A United States jury in Manhattan on Friday, October 17, 2025, delivered a historic verdict against French bank BNP Paribas, finding it liable for aiding the Sudanese government in committing genocide. The jury determined that the bank provided banking services that violated American sanctions, thereby contributing to human rights abuses under the regime of former President Omar al-Bashir.
The federal jury ordered BNP Paribas to pay a combined $20.5 million (approximately KSh 2.6 billion) to three Sudanese plaintiffs who provided testimonies of the atrocities they endured. Lawyers representing the plaintiffs, now residing in the US, indicated that this verdict could pave the way for over 20,000 other refugees in the United States to seek billions of dollars in damages from the French financial institution.

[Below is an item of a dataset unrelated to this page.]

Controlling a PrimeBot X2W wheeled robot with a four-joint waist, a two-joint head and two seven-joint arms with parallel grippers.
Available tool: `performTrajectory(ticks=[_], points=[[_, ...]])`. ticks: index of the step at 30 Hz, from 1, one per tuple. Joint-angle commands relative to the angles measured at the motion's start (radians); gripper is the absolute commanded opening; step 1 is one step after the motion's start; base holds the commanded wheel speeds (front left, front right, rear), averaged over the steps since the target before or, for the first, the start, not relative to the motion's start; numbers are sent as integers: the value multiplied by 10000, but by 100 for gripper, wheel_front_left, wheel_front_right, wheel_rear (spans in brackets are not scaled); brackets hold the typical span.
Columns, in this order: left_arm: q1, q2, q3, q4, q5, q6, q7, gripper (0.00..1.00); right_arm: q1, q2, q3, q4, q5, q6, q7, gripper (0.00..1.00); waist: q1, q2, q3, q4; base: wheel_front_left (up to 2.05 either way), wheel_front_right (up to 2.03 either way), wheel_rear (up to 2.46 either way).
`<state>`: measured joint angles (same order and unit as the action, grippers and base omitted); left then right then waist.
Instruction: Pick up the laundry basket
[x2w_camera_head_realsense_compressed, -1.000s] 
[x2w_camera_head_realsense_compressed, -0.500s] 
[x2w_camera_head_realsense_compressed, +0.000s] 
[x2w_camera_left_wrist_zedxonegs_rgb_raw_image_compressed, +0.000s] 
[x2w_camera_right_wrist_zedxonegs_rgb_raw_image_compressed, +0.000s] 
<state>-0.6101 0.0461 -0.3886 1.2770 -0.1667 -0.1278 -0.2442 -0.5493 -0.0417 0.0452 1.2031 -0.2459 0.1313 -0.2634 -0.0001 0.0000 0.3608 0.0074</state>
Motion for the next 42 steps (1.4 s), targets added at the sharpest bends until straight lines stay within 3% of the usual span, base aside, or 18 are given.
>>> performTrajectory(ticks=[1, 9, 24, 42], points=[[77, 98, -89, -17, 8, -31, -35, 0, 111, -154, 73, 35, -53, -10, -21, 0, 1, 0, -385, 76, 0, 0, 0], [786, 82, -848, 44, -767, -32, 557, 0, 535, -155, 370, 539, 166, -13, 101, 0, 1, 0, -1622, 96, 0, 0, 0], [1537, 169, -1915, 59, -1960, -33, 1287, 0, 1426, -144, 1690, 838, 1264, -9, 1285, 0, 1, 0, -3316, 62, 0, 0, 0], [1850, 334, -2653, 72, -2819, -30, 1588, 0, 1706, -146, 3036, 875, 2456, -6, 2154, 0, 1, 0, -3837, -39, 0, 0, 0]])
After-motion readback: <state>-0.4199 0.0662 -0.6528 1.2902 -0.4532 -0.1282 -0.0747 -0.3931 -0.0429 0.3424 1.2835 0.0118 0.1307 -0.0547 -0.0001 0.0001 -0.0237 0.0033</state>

The US government officially recognized the conflict in Sudan's Darfur region as genocide in 2004. This recognition led to the imposition of economic sanctions aimed at crippling the Sudanese regime's ability to finance its military operations. Despite these measures, BNP Paribas acted as a de facto central bank for Sudan between 1997 and 2007, systematically undermining the US embargo.
In 2014, BNP Paribas pleaded guilty to charges of transferring billions of dollars for Sudanese, Iranian, and Cuban entities, all subject to economic sanctions. The bank agreed to pay an $8.97 billion (approximately KSh 1.2 trillion) penalty to settle these US charges. Investigations revealed that senior management at BNP Paribas were aware of, and in some instances explicitly approved, these prohibited transactions, employing techniques like removing identifiable information from wire transfers and falsifying records to conceal the involvement of sanctioned entities.
The lawsuit, a proposed class action, was initiated by US residents who had fled non-Arab indigenous Black African communities in regions such as South Sudan, Darfur, and the Nuba Mountains in central Sudan. The trial focused on whether BNP Paribas's financial services were a "natural and adequate cause" of the harm suffered by survivors of ethnic cleansing and mass violence. US District Judge Alvin Hellerstein, who presided over the five-week jury trial, had previously denied BNP Paribas's request to dismiss the case, citing facts that demonstrated a relationship between the bank's services and the abuses perpetrated by the Sudanese government.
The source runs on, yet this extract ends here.